Materials to exclude:
- The feces of humans and pets can carry diseases that can infect humans, therefore composting should not be attempted.
- Meats and fats can contain harmful bacteria. Their presence in the bin will also slow down the composting process and can attract rodents and local animals.
- Weeds with mature seeds and plants with pernicious root systems can be a problem unless the compost pile gets hot enough to kill them off.
- Pressure treated wood or any chemically treated wood products. Pressure treated wood (often recognizable by its' greenish color) has been shown to leach arsenic into the soil when used for making kids playground equipment, compost bins and raised beds. It would certainly be a very bad idea to compost any such wood or sawdust. Other chemically treated woods should also be avoided.
Other materials that should not be composted:
- Inorganic garbage
- Used Cat Litter
- Particle Board
Step Five: Making Great Compost
Making great compost is like making a giant layer cake! Well, not exactly but you will soon see what we mean.
Start with a 4 inch layer of brush, twigs, hay or straw at the bottom of the bin. Then add a 4 inch layer of brown material, then a thin layer of finished compost or good garden soil. That's one layer.
Then add a 4 inch layer of green material topped with a thin layer of compost or soil. Moisten each layer by misting it lightly with a garden hose. Keep adding materials in alternating layers of greens and browns until the bin is full.
Once you have a full bin you can turn the pile every 14 days or so. The more you turn the pile the faster you will have finished compost!
Step Six: Using Your Compost
Congratulations! Your compost is ready to use!
It can take anywhere from 14 days to 12 months to produce your finished compost. The time it takes can vary widely depending on the materials and methods used. Check out the making a compost pile section for tips on how to make high quality compost in record time.
The point at which the compost is ready varies based on how the compost will be used. In general, though, compost is ready when dark and crumbly and mostly broken down with a pleasant, earthy, soil-like smell to it.

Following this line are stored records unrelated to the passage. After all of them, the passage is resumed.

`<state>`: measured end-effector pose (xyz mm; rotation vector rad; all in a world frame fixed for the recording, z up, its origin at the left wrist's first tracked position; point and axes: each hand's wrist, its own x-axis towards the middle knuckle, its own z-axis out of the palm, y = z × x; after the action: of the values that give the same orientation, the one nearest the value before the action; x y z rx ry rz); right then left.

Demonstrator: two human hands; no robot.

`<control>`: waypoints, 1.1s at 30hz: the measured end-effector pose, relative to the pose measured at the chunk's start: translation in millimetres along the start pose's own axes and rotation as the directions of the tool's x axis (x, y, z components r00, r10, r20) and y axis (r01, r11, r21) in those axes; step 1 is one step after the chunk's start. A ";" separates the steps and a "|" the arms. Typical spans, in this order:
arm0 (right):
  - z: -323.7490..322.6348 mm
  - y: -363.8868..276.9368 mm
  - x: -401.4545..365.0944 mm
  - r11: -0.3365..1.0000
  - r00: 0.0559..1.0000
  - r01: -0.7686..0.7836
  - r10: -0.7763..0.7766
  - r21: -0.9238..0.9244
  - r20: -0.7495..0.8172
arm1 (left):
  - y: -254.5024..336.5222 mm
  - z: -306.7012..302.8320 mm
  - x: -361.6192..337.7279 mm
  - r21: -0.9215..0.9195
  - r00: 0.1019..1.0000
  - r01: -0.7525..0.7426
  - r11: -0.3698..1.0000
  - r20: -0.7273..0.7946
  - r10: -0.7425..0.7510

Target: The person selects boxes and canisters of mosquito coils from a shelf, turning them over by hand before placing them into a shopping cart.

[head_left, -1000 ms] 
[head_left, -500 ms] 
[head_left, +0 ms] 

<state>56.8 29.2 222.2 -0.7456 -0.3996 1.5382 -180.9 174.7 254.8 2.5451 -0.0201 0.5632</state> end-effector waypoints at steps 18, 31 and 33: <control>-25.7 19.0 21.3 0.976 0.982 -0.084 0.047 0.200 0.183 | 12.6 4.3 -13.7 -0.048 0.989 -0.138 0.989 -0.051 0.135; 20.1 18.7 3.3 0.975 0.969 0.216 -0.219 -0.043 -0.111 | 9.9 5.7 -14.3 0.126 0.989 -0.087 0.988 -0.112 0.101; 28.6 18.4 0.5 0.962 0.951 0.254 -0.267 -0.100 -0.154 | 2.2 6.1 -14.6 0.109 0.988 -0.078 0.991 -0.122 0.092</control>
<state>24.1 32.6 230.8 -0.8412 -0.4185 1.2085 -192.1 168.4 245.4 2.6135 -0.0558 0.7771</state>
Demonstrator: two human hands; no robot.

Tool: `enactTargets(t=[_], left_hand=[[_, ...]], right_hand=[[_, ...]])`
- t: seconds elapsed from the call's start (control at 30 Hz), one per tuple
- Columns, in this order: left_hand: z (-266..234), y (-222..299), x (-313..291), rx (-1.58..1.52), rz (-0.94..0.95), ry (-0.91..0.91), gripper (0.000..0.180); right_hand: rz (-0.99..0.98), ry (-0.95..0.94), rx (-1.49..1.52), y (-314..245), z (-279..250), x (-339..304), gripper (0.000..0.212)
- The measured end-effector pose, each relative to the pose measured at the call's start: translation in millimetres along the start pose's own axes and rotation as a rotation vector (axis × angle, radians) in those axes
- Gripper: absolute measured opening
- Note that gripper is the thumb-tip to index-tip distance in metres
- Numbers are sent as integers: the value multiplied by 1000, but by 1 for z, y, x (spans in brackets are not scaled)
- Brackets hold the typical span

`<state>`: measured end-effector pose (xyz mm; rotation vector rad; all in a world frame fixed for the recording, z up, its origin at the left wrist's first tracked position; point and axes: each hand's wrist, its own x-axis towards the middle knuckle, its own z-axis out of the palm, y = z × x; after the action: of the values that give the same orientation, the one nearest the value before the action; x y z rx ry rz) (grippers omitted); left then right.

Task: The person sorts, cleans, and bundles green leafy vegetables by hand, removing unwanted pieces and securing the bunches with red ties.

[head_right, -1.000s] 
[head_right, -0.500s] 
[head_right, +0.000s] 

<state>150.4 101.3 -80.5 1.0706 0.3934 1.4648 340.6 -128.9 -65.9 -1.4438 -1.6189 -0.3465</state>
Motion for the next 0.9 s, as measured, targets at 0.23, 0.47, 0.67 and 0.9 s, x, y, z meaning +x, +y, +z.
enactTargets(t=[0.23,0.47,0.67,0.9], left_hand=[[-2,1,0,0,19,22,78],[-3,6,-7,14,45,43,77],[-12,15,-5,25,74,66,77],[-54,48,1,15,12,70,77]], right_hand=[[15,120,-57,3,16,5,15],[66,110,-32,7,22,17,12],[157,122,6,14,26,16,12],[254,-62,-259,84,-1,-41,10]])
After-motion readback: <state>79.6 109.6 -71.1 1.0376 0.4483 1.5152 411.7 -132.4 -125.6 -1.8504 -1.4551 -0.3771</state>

For most uses it is acceptable to have some recognizable pieces of leaves or straw remaining.Compost can be used for:
- House Plants
- Soil amendment and fertilizer
- Flower and Vegetable Beds
- New planting areas
- Established planting areas
- Lawn top dressing
- Compost Tea
- Around trees
You can now pat yourself on the back. You have put back into the soil. Your house plants, flowers, vegetables and trees will thank you by growing stronger and healthier than ever.
1. Don't throw away your kitchen scraps -- add them to the compost pile. Kitchen scraps are typically high in nitrogen, which helps heat up the compost pile and speed up the composting process. Egg shells, coffee grounds, fruit and vegetable peels and scraps are all outstanding materials to add.

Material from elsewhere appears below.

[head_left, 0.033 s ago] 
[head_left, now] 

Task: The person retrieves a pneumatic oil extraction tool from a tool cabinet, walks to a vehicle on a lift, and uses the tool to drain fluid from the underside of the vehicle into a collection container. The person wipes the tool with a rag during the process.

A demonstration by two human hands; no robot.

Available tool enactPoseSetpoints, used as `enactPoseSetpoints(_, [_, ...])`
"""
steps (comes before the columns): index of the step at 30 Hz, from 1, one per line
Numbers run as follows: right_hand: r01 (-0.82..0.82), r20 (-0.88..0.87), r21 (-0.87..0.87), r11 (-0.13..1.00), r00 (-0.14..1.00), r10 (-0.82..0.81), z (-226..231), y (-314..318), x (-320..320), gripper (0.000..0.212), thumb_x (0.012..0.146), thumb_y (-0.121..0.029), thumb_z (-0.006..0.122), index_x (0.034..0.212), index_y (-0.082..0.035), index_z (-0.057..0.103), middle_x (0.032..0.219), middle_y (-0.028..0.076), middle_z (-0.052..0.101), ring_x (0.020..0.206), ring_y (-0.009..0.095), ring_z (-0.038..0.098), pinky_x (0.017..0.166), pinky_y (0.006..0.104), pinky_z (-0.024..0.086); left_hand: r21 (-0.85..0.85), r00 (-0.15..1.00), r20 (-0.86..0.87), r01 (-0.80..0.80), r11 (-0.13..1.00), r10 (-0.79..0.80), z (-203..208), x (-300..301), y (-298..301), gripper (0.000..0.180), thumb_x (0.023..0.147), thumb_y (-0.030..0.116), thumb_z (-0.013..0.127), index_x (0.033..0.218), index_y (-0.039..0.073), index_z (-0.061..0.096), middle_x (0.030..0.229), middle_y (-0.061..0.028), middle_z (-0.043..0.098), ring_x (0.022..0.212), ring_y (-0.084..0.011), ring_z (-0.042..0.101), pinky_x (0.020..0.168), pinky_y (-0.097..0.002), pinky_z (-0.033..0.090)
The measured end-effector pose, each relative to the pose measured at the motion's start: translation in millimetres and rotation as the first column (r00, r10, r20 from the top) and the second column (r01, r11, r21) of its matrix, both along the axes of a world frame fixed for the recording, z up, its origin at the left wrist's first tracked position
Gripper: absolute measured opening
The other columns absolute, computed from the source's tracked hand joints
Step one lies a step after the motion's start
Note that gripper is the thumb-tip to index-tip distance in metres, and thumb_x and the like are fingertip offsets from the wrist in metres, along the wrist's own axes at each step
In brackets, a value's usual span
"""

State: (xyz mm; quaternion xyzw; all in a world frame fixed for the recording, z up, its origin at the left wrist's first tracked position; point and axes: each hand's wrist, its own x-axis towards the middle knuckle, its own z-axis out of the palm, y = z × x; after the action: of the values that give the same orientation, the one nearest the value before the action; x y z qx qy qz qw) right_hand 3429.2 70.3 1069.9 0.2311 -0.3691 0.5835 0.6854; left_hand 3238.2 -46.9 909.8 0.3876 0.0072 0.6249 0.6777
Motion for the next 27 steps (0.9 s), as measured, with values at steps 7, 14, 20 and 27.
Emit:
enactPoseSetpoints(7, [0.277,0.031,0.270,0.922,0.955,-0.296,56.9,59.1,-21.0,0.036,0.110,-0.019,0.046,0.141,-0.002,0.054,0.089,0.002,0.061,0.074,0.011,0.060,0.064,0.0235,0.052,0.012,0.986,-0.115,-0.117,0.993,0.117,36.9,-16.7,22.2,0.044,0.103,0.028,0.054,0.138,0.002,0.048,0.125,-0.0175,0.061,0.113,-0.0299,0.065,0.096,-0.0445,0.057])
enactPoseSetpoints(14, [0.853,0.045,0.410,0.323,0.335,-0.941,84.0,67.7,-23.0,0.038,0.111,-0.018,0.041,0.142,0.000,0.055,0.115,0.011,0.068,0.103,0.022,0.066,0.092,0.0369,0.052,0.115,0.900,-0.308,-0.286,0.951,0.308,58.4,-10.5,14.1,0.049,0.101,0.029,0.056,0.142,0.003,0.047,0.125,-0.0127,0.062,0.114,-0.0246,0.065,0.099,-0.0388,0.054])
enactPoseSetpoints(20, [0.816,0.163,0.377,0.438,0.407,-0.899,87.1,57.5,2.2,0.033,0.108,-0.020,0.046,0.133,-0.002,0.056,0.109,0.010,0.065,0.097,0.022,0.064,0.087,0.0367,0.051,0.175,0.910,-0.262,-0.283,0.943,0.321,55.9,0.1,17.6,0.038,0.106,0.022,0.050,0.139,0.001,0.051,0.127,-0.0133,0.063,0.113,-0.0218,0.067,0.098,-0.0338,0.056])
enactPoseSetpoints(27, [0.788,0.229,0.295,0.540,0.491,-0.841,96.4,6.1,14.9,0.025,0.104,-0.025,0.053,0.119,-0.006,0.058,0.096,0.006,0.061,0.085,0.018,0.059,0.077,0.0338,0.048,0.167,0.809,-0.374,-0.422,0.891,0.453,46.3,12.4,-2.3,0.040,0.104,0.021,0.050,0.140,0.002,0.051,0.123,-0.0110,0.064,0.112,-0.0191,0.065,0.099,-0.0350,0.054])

2. If you're composting with a compost pile, bigger is often better. Heat builds up with a big pile. You don't want to get much bigger than about 3 feet by 3 feet though.
3. Keep your compost aerated! If you are composting with a tumbling composter, make sure you turn it whenever you add new materials. If you are composting with a pile, or in a static (non-tumbling) compost bin, be sure to mix up the contents so that the pile gets oxygen and can break down effectively. Use a compost aerating tool like this one.
4. Don't let the compost completely dry out. A compost pile needs moisture to keep the composting process active.
5. Don't keep your compost too wet so that it gets soggy and starts to stink. Just as too dry is bad, too wet is also something that you should avoid.
6. Too much of any one material will slow down the composting process. If you have all leaves, all grass clippings or an overload of any other single type of material, it can throw off the balance of the pile. In general, it's good to keep a mix of green and brown material (see main page for more details on this).